● Work to complete:
Look through the data and write out every line with the word "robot" in it.

—————

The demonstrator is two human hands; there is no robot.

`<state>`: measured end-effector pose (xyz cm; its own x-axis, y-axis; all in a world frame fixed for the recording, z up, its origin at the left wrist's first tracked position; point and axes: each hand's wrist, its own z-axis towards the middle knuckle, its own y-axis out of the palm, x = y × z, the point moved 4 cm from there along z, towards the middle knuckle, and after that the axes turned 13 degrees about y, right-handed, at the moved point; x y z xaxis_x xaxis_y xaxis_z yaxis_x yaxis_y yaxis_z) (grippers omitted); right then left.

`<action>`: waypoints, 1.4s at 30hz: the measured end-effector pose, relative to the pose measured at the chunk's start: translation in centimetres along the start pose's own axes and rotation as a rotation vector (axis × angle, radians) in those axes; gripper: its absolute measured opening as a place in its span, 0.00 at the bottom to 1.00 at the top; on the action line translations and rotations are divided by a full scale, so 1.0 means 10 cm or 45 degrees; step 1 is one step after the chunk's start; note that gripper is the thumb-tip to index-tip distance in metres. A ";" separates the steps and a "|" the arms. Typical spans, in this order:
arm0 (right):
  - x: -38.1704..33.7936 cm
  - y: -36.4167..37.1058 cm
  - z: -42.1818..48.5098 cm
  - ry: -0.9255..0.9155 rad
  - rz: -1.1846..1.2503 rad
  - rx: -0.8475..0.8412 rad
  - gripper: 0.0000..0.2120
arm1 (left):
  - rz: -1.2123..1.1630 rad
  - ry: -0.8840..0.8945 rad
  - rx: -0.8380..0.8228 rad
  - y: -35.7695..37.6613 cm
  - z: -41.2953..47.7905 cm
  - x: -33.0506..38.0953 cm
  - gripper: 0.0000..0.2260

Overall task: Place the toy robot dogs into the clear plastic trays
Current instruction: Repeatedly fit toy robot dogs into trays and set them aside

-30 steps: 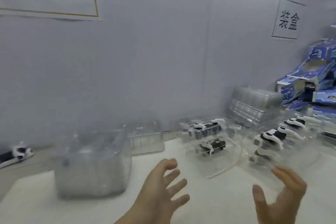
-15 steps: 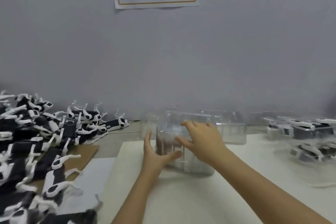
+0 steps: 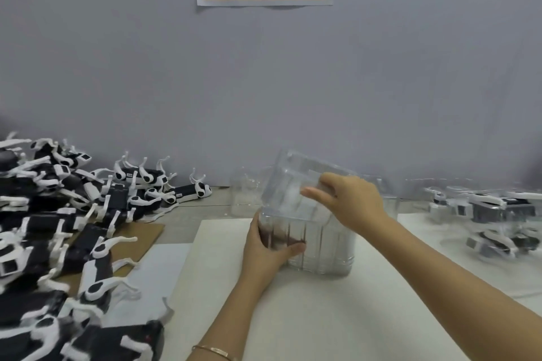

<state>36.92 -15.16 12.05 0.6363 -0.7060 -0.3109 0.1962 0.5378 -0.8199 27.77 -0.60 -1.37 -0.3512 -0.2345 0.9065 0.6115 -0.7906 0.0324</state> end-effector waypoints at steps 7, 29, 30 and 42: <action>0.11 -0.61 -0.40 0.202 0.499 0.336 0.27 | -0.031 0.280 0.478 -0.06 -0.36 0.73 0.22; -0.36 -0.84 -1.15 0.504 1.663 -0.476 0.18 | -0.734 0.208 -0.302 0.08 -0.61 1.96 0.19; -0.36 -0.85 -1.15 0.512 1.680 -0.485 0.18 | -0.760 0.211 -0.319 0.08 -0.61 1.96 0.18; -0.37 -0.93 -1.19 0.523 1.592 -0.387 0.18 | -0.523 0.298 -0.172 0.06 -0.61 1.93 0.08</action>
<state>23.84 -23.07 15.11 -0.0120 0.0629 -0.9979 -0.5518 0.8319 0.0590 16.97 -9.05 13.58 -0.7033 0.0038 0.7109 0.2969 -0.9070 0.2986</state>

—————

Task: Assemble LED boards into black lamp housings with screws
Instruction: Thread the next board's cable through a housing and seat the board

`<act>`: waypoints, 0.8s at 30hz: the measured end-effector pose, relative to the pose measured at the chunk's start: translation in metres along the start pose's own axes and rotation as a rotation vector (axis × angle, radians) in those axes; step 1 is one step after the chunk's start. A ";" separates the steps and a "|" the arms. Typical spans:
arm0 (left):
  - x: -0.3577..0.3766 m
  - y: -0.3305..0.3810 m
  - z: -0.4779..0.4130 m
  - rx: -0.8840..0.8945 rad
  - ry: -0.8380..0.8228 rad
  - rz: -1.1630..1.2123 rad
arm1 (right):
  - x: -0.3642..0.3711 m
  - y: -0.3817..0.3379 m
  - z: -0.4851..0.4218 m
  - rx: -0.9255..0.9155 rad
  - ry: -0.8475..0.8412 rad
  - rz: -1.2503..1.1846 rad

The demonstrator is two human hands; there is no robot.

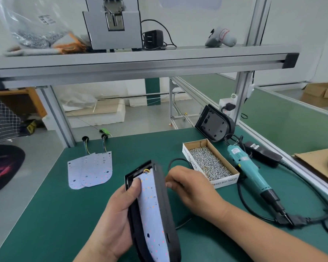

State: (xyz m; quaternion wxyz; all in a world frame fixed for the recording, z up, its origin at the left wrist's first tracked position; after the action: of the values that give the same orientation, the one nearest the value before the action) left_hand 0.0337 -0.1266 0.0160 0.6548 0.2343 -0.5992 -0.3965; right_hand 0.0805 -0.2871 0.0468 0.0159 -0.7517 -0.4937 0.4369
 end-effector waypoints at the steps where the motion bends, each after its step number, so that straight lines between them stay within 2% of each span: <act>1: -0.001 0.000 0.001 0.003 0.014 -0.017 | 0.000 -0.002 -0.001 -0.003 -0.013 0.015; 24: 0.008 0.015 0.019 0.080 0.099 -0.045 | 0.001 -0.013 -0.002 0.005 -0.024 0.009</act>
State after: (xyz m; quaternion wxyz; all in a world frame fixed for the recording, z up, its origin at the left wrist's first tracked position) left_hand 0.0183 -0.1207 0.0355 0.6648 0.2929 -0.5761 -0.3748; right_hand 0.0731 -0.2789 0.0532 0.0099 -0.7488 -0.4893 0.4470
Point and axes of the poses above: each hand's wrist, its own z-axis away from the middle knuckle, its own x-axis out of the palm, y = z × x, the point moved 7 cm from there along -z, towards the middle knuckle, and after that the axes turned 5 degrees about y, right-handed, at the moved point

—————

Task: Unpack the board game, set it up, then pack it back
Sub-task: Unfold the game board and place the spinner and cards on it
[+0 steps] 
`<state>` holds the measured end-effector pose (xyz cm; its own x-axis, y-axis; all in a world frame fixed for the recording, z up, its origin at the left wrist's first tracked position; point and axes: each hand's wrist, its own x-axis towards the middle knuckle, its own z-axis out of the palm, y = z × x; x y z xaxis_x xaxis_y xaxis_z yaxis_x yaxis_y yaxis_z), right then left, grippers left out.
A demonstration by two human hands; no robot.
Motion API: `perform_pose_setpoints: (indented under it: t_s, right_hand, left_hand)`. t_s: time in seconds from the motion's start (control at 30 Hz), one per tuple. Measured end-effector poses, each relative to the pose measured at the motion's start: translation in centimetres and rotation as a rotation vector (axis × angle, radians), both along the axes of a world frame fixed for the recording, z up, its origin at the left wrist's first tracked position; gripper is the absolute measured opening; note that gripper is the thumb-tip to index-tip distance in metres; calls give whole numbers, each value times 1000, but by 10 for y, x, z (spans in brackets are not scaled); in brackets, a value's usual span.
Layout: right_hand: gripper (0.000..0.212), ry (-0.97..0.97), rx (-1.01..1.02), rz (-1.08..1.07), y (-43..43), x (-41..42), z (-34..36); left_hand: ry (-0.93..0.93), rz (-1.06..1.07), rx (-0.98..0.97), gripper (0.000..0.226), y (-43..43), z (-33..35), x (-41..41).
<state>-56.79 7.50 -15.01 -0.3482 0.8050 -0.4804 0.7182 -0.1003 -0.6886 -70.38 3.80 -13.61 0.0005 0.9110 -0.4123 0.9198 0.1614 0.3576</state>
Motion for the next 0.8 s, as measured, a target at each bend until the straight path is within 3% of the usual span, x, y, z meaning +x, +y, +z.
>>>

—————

● Your response:
The demonstrator is two human hands; there is no robot.
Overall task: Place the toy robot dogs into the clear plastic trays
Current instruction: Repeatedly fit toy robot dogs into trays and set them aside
The demonstrator is two human hands; there is no robot.
A demonstration by two human hands; no robot.

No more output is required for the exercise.